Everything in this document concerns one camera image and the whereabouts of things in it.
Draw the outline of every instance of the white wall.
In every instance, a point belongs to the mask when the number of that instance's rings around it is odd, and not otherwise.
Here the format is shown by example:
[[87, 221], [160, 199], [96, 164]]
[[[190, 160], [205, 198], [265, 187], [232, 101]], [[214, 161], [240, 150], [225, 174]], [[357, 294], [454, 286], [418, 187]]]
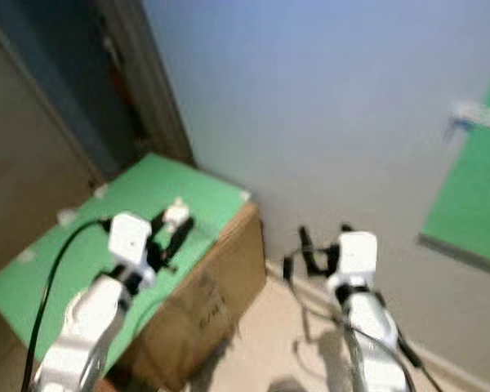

§ §

* _WHAT IS NEEDED_: The entries above are to be restated verbatim, with no pictures carried over.

* _ANSWER BOX_:
Everything in this document concerns one camera image and the whereabouts of things in it.
Draw the outline of every instance of the white wall.
In every instance, a point belongs to the mask when the number of that instance's rings around it is odd, and not otherwise.
Here the format is shown by example:
[[87, 221], [160, 199], [96, 164]]
[[[190, 160], [205, 198], [265, 187], [232, 101]], [[214, 161], [240, 150], [225, 174]], [[357, 294], [454, 286], [418, 187]]]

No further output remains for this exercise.